Joe Mesi

Personal information
- Nickname: Baby Joe
- Born: Joe Mesi November 27, 1973 (age 52) Tonawanda, New York, United States
- Weight: Heavyweight

Boxing career
- Stance: Orthodox

Boxing record
- Total fights: 36
- Wins: 36
- Win by KO: 29
- Losses: 0
- Draws: 0
- No contests: 0

= Joe Mesi =

American boxer

"Baby" Joe Mesi (born November 27, 1973) is an American former professional boxer and Democratic Party politician from Tonawanda, New York.

During his career, he defeated former world champion Vassily Jirov as well as former title challengers Bert Cooper, Monte Barrett, DaVarryl Williamson, and Jorge Luis González.

== Early life ==
Joe grew up in Tonawanda, New York, a suburb of Buffalo. He attended Sweet Home High School in Amherst, New York. He did not start his boxing career until he was about 19 years of age.

== Boxing career ==
He was a New York State Golden Gloves champion, and as an amateur boxer he defeated future two-time heavyweight champion Hasim Rahman. Mesi made it all the way to the finals in the 1996 Olympic Trials, but lost to eventual US heavyweight representative Lawrence Clay-Bey.
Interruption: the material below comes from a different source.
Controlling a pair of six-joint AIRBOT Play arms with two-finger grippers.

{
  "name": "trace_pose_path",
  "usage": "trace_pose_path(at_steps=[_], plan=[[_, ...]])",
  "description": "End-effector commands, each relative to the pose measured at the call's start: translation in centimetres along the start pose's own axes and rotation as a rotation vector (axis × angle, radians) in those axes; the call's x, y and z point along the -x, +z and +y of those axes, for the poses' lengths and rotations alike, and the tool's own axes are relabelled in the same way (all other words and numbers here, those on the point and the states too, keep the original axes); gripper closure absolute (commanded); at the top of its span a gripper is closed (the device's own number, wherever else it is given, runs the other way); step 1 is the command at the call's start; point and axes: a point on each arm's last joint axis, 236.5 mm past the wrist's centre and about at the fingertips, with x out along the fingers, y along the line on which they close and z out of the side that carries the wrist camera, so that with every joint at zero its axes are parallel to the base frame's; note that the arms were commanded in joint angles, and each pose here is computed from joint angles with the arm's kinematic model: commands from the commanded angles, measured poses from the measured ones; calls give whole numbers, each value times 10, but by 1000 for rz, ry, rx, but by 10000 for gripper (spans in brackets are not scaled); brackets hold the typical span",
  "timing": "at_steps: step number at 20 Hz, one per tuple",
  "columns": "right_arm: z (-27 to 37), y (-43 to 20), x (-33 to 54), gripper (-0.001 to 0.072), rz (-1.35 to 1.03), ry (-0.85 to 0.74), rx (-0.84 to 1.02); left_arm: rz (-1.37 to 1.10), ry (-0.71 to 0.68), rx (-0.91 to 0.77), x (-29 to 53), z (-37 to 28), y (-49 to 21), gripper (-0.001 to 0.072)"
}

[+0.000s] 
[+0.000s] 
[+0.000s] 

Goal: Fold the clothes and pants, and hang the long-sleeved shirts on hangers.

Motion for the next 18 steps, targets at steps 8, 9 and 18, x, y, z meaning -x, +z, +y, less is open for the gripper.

In Buffalo, for a brief period, Joe was once considered by some to be the city's "third professional franchise", with the Buffalo Sabres and Buffalo Bills being the other two. Joe is still often seen at Bills and Sabres games and also supports many local charities.

=== Philanthropy ===
In 2002, Mesi started a non-profit to raise awareness about organ donation and transplantation upon finding out his cousin was in need of a kidney transplant, and to help others in the Upstate New York area who needed such surgeries. His cousin, Ganelle Shanor, died in an accident before she was able to receive the operation. In January 2004, Mesi donated $7,500 to the Golisano Children's Hospital in Rochester, New York as a way of giving back to the Rochester community and to promote an upcoming fight at the Blue Cross Arena, with kidney transplant recipient Dillon Gonzalez and his family in attendance. The foundation was funded in part by admission fees to victory parties.

=== Injury and suspension ===
Mesi's promising boxing career was set back greatly when an MRI indicated he had suffered at least one, perhaps two subdural hematomas.
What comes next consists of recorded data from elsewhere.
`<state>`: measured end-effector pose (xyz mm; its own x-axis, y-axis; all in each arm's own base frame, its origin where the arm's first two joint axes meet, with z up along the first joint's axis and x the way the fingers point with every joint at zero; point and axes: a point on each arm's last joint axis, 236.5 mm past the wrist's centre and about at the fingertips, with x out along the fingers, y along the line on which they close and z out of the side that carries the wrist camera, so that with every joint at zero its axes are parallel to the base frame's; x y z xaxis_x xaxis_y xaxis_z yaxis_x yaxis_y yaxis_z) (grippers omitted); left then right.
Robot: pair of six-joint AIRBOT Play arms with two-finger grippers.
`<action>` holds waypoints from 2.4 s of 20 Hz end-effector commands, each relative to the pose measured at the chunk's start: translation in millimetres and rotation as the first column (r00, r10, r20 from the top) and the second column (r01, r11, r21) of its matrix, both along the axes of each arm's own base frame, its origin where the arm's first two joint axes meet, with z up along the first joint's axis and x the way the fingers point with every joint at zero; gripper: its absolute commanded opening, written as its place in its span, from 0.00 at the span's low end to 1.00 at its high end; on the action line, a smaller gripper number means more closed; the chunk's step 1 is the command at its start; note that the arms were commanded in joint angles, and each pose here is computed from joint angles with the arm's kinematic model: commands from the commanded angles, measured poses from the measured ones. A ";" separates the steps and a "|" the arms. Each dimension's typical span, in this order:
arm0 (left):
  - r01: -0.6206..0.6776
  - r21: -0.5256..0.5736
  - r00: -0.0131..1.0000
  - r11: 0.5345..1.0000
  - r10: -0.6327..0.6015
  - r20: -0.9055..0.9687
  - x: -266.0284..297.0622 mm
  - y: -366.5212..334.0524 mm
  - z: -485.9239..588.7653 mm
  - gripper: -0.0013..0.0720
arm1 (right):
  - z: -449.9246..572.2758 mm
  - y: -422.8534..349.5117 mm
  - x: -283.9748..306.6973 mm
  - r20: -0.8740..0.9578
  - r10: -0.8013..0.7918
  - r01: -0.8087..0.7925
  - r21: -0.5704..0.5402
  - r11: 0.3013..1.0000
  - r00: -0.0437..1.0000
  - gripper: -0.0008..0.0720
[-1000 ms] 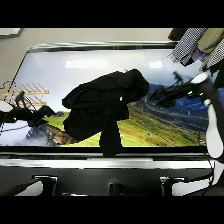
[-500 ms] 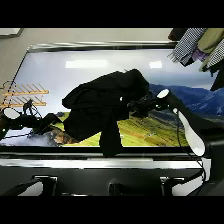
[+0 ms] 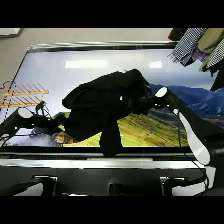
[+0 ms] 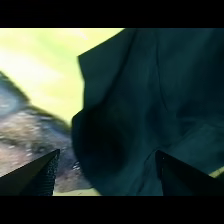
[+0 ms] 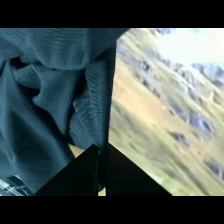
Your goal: Fold the clothes and pants, and hang the long-sleeved shirts on hangers.
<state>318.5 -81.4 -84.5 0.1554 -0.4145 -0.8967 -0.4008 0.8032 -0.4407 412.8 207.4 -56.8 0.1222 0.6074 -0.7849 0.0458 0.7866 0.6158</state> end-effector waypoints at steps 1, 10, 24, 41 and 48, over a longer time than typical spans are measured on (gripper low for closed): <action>0.002 0.002 0.999 1.000 -0.002 -0.047 -1.3 -23.5 -22.2 0.96 | 21.5 -7.3 -5.0 0.023 0.000 0.001 -0.033 0.999 1.000 0.06; 0.023 -0.188 0.942 0.982 0.042 0.333 92.8 -68.2 135.6 0.05 | 212.6 -50.0 40.3 0.472 -0.014 0.108 -0.171 0.979 0.881 0.06; 0.021 0.023 -0.145 1.000 -0.019 0.989 -102.6 -21.8 645.4 0.05 | 616.5 -151.6 -228.5 0.994 -0.109 0.367 0.090 0.926 0.032 0.06; -0.090 0.033 0.274 0.995 -0.007 0.962 151.2 -0.1 449.6 0.05 | 427.0 -97.0 109.2 0.865 -0.224 0.413 0.021 0.910 0.449 0.06; 0.034 0.059 0.674 0.998 -0.067 0.736 252.3 -63.9 202.4 0.05 | 186.2 -75.0 194.0 0.559 -0.318 0.441 -0.095 0.893 0.766 0.14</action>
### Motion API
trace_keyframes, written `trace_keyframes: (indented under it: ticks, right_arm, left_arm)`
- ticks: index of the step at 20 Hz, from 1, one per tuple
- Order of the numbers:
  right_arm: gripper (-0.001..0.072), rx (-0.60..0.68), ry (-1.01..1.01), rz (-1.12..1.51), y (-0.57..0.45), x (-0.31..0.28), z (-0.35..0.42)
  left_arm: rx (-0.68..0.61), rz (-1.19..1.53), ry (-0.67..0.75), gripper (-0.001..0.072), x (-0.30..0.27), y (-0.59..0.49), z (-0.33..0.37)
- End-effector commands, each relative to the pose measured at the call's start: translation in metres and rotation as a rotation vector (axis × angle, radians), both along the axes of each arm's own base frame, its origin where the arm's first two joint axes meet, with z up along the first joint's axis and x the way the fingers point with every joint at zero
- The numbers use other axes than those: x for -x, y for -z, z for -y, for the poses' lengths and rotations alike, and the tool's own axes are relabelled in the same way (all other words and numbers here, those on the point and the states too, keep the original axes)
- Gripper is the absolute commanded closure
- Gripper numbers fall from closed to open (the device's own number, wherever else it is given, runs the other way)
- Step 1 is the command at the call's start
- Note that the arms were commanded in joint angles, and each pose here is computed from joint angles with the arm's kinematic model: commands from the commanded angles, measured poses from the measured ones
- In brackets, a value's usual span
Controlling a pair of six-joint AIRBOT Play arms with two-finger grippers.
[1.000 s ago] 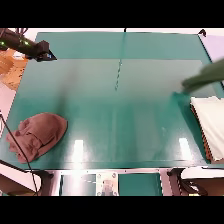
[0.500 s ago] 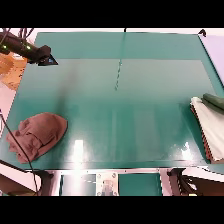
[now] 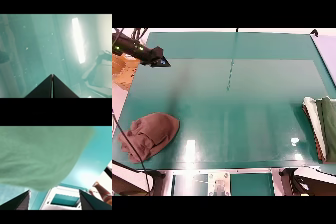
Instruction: Fold the shirts.
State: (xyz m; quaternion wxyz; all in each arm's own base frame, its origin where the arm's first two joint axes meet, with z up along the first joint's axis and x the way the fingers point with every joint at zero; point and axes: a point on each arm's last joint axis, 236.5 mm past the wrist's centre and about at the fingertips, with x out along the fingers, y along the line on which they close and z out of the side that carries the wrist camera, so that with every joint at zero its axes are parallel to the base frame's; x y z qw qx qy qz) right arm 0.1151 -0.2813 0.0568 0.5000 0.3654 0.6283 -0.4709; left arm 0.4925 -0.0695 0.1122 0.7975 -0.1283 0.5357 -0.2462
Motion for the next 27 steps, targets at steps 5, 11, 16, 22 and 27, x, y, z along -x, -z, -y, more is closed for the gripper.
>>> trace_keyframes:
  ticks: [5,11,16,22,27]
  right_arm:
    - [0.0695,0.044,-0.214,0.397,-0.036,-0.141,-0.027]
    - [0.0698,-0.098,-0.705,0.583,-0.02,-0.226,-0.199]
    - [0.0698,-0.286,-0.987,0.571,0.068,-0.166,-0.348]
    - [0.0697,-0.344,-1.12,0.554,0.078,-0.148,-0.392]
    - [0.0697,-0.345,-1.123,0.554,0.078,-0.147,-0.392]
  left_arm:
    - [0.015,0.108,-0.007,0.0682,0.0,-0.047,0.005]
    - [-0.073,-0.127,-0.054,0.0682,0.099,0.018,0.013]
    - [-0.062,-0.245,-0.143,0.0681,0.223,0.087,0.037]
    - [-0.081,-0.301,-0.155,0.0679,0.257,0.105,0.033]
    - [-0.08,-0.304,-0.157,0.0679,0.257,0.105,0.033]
The injuries came from a 2004 bout with former cruiserweight champion Vassiliy Jirov. In round 9, Mesi was knocked down from a right hook and in the tenth round he was knocked down two more times. Mesi managed to finish the fight on his feet and the bout was scored 94–93 for Mesi by all three judges.
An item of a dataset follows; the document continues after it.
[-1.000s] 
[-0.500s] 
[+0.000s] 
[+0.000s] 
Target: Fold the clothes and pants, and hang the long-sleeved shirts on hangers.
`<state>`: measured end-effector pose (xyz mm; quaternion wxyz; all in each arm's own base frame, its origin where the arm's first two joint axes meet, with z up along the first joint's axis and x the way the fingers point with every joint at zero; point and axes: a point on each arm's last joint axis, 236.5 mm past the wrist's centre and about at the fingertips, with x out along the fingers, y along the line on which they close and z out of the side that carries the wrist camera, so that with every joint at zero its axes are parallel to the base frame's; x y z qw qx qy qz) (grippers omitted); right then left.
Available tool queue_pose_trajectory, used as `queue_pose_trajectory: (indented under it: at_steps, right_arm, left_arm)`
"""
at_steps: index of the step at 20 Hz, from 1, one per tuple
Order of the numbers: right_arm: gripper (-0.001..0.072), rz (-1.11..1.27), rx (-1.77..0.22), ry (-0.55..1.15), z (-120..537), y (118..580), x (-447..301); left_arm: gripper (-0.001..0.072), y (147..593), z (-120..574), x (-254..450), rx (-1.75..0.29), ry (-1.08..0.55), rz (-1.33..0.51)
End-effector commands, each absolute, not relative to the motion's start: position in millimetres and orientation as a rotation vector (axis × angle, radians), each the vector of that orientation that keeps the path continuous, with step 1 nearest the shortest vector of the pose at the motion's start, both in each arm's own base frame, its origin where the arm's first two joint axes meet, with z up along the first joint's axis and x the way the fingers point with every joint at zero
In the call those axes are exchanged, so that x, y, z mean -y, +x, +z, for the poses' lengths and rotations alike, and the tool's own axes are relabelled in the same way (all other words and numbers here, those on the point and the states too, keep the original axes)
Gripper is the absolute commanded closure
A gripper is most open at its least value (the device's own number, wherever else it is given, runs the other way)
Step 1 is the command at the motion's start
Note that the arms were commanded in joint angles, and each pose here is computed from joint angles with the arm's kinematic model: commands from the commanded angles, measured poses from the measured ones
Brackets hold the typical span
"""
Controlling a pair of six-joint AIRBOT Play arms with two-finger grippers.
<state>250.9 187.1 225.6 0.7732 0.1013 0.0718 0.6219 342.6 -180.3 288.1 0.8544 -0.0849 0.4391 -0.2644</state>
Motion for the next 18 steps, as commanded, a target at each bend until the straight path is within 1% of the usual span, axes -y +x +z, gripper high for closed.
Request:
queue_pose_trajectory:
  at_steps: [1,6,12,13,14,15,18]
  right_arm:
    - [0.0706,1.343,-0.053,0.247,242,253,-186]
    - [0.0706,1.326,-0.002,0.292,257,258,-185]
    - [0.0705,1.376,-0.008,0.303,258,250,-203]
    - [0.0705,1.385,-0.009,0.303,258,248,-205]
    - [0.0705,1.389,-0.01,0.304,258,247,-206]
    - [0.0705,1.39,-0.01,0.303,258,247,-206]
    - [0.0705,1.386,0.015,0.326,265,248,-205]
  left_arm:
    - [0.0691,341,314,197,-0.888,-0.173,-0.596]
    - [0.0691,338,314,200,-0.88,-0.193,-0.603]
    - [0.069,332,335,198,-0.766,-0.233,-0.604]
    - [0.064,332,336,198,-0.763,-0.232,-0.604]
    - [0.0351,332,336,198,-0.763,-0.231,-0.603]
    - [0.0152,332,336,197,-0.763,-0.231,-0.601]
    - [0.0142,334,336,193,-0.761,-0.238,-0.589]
In June 2005, Mesi, along with his attorneys and three doctors supporting his reinstatement, went before the Nevada State Athletic Commission to argue Mesi's hematomas had healed, and, he was, "in no more danger than any other boxer." Mesi's appeal was denied by a 5–0 vote. In response to Dr. Julian E. Bailes, chairman of the department of neurosurgery at the West Virginia University School of Medicine, opinion that: "Football players and other athletes who had even more severe head injuries than Mesi were allowed to continue their careers without further harmful effects." Dr. Tony Alamo, one of the board's commissioners, replied, "You play football, you don't play boxing."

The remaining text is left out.